Informed consent statement: Informed written consent was obtained from the patient for publication of this report and any accompanying images.
Conflict-of-interest statement: The authors declare that they have no conflict of interest.
CARE Checklist (2016) statement: The authors have read the CARE Checklist (2016), and the manuscript was prepared and revised according to the CARE Checklist (2016).
Open-Access: This article is an open-access article that was selected by an in-house editor and fully peer-reviewed by external reviewers. It is distributed in accordance with the Creative Commons Attribution NonCommercial (CC BY-NC 4.0) license, which permits others to distribute, remix, adapt, build upon this work non-commercially, and license their derivative works on different terms, provided the original work is properly cited and the use is non-commercial. See: https://creativecommons.org/Licenses/by-nc/4.0/
Corresponding author: Bo Jin, MD, Chief Doctor, Department of Neurology, Children’s Hospital of Nanjing Medical University, No. 72 Guangzhou Road, Gulou District, Nanjing 210008, Jiangsu Province, China. 13182852157@163.com
Received: March 25, 2022 Peer-review started: March 25, 2022 First decision: May 30, 2022 Revised: June 8, 2022 Accepted: July 21, 2022 Article in press: July 21, 2022 Published online: September 16, 2022 Processing time: 160 Days and 20.6 Hours
Abstract
BACKGROUND
We explored the genotype-phenotype correlation of the novel deletion 16p13.2p12.3 in an 8-year-old child with progressive total ophthalmoplegia, cervical dyskinesia, and lower limb weakness by comparing the patient’s clinical features with previously reported data on adjacent copy number variation (CNV) regions.
CASE SUMMARY
Specifically, we first performed whole-exome sequencing, CNV-sequencing, and mitochondrial genome sequencing on the patient and his parents, then applied “MitoExome” (the entire mitochondrial genome and exons of nuclear genes encoding the mitochondrial proteome) analysis to screen for genetic mitochondrial diseases. We identified a de novo 7.23 Mb deletion, covering 16p13.2p12.3, by both whole-exome sequencing and CNV sequencing. We also detected 16p13.11 in the deleted region, which is the recurrent distinct region associated with neurodevelopmental disorder. However, the patient only displayed features of progressive total ophthalmoplegia, cervical dyskinesia, and weakness in his lower limbs without neurodevelopmental disorder. The “MitoExome” sequencing was negative. Brain magnetic resonance imaging revealed non-specific sporadic changes in the occipital parietal lobe and basal ganglia.
CONCLUSION
Taken together, these results indicated that 16p13.2p12.3 deletion causes a syndrome with the phenotype of early-onset total ophthalmoplegia. The “MitoExome” analysis is powerful for the differential diagnosis of mitochondrial diseases. We report a novel copy number variant in this case, but further confirmation is required.
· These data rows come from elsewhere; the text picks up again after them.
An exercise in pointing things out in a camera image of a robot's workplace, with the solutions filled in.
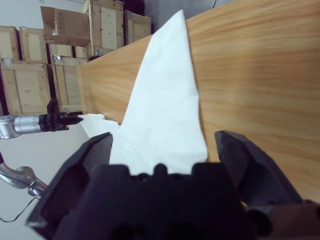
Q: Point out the white t-shirt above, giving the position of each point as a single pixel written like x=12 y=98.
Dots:
x=162 y=100

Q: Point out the wooden crate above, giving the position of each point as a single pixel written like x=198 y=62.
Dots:
x=137 y=30
x=25 y=85
x=8 y=42
x=107 y=25
x=67 y=82
x=60 y=50
x=32 y=45

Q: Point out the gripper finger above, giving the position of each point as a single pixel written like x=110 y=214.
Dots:
x=257 y=177

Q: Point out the open cardboard box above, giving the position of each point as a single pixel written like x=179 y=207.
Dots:
x=70 y=25

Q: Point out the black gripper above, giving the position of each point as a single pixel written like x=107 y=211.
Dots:
x=53 y=122

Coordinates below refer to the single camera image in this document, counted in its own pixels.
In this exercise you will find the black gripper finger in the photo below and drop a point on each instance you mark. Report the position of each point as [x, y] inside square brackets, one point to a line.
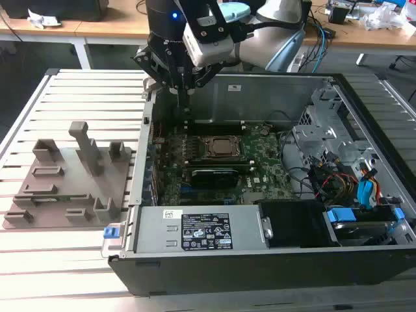
[152, 65]
[203, 78]

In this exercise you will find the green RAM stick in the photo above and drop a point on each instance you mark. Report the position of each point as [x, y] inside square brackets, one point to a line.
[58, 199]

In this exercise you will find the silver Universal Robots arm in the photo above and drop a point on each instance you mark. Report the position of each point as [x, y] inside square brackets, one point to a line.
[260, 42]

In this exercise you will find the black RAM slot bank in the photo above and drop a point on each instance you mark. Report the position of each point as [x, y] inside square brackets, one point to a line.
[217, 127]
[221, 163]

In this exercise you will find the wooden desk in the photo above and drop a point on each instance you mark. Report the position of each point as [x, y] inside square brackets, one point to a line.
[113, 27]

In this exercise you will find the silver CPU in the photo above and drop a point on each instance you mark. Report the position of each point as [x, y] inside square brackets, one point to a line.
[223, 147]

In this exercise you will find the white power strip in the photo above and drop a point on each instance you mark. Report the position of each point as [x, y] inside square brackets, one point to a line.
[296, 61]

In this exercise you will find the black graphics card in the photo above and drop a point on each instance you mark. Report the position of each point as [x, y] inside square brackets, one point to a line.
[213, 178]

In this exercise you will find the green motherboard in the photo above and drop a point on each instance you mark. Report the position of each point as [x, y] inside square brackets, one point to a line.
[263, 162]

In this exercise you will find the white crumpled paper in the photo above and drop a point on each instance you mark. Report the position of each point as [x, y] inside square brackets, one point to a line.
[40, 19]

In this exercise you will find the silver drive cage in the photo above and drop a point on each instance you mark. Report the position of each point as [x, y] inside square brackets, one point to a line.
[312, 133]

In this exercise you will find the black speaker box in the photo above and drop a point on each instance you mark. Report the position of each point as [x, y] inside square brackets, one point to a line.
[307, 13]

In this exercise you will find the grey parts rack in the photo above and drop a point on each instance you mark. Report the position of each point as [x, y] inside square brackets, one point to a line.
[78, 182]

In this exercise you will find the small black device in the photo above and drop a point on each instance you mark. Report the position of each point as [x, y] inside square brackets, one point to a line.
[339, 13]

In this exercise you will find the silver power supply unit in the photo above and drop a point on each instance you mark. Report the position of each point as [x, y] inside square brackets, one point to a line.
[156, 230]

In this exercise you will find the black plastic shroud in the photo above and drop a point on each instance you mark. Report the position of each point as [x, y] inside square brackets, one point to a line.
[292, 224]

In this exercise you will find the blue case latch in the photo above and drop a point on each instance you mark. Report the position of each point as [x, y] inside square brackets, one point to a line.
[110, 233]

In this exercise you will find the crumpled clear plastic bag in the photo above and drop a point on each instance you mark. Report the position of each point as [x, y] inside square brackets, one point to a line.
[380, 16]

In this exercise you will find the hard disk in blue carrier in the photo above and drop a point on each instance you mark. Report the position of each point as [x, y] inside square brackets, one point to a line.
[341, 217]

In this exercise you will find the black open PC case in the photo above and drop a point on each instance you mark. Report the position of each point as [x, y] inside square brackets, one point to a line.
[260, 273]

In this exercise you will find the red and white box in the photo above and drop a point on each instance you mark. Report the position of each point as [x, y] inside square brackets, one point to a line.
[409, 16]

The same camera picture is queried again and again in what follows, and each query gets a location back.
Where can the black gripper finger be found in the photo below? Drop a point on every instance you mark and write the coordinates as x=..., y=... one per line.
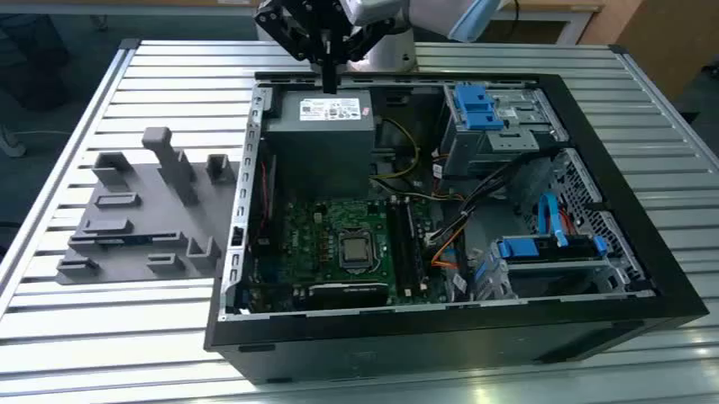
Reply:
x=362, y=42
x=283, y=29

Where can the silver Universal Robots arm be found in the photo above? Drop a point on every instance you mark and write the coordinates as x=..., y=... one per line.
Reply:
x=394, y=50

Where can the installed RAM stick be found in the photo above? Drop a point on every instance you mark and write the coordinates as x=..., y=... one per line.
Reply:
x=417, y=248

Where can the blue plastic drive carrier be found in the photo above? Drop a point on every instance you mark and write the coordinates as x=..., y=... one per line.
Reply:
x=478, y=105

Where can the grey power supply unit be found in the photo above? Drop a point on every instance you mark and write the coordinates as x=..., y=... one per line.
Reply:
x=321, y=147

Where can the metal drive cage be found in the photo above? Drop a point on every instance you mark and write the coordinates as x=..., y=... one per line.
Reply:
x=506, y=143

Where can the white framed wooden desk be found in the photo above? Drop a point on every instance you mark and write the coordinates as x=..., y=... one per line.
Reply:
x=590, y=6

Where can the black mesh bin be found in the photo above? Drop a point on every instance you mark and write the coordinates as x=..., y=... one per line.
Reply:
x=34, y=63

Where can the green motherboard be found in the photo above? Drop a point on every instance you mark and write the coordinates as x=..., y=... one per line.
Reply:
x=303, y=235

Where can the grey parts rack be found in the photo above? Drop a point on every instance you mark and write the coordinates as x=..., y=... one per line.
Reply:
x=140, y=198

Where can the silver CPU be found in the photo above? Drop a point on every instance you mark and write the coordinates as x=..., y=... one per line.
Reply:
x=355, y=250

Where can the wooden cabinet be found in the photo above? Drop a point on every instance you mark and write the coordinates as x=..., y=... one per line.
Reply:
x=651, y=25

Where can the hard disk in blue carrier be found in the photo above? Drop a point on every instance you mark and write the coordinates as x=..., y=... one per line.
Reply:
x=519, y=248

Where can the black graphics card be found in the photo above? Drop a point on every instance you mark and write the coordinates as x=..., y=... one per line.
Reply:
x=343, y=294

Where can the metal disk bay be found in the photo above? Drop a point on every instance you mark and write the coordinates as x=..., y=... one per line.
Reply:
x=562, y=267

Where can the black open PC case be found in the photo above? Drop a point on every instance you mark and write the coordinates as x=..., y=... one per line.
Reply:
x=450, y=336
Core Tip: At present, little is known about the associated phenotypes of copy number variations in the short arm of chromosome 16. The most remarkable copy number variations is 16p13.11 microdeletion/microduplication. The main clinical features of this syndrome are a series of neurological abnormalities such as mental retardation, autism, schizophrenia, epilepsy, and attention deficit hyperactivity disorder. We identified a de novo 7.23 Mb deletion, covering 16p13.2p12.3. 16p13.11 was included in the deleted region, which is the recurrent distinct region associated with neurodevelopmental disorder. However, the patient only displayed features of progressive total ophthalmoplegia, cervical dyskinesia, and weakness in the lower limbs without neurodevelopmental disorder.